Transcribe only the last portion of the material: exactly the lines from the one with "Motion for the" through the end, inclusive.

####################

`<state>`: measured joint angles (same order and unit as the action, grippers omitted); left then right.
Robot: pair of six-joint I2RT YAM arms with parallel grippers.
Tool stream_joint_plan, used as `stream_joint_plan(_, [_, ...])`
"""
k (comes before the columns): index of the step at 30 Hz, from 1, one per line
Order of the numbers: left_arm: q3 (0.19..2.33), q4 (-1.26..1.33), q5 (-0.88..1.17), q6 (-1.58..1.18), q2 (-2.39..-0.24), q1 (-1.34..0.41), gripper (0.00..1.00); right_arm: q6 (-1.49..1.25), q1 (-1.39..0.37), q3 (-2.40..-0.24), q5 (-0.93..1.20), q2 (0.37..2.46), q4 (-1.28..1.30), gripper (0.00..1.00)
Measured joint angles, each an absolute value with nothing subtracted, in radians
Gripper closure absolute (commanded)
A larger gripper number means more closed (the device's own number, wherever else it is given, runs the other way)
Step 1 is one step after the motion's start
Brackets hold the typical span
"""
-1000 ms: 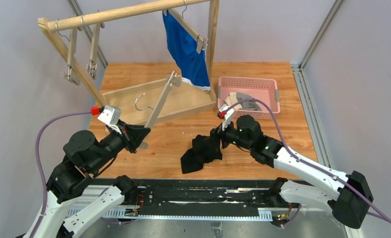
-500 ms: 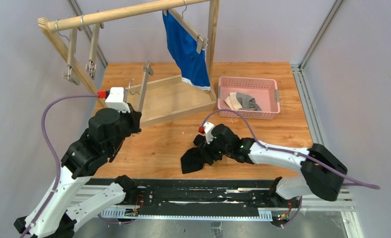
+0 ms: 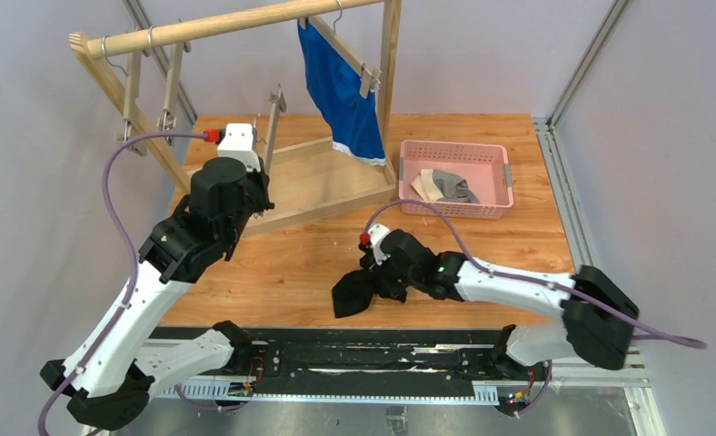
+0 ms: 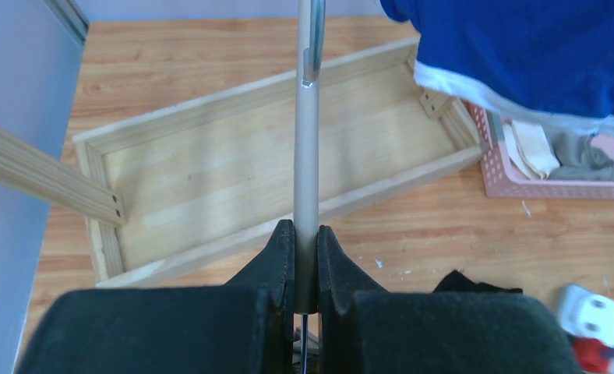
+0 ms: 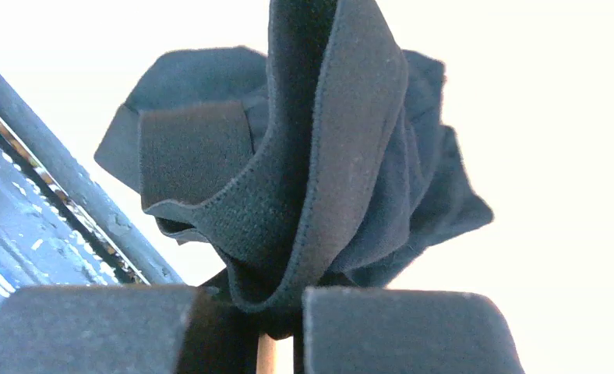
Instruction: Remove the underwear clipped to the hanger
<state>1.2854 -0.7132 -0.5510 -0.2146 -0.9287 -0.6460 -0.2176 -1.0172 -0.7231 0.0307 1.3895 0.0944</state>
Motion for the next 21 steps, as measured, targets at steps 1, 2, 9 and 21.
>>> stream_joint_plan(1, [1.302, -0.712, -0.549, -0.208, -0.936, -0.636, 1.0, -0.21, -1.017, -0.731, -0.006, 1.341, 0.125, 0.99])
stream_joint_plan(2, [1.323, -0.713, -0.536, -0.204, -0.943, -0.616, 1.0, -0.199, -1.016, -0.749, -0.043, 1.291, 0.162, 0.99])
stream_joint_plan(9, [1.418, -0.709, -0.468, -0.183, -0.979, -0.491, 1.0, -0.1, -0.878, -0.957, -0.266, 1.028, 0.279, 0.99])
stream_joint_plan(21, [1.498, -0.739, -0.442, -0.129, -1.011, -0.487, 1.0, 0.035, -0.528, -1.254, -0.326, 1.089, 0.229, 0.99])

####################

*Task answer*:
Motion for the next 21 steps, as measured, targets at steps 1, 2, 9 and 21.
>>> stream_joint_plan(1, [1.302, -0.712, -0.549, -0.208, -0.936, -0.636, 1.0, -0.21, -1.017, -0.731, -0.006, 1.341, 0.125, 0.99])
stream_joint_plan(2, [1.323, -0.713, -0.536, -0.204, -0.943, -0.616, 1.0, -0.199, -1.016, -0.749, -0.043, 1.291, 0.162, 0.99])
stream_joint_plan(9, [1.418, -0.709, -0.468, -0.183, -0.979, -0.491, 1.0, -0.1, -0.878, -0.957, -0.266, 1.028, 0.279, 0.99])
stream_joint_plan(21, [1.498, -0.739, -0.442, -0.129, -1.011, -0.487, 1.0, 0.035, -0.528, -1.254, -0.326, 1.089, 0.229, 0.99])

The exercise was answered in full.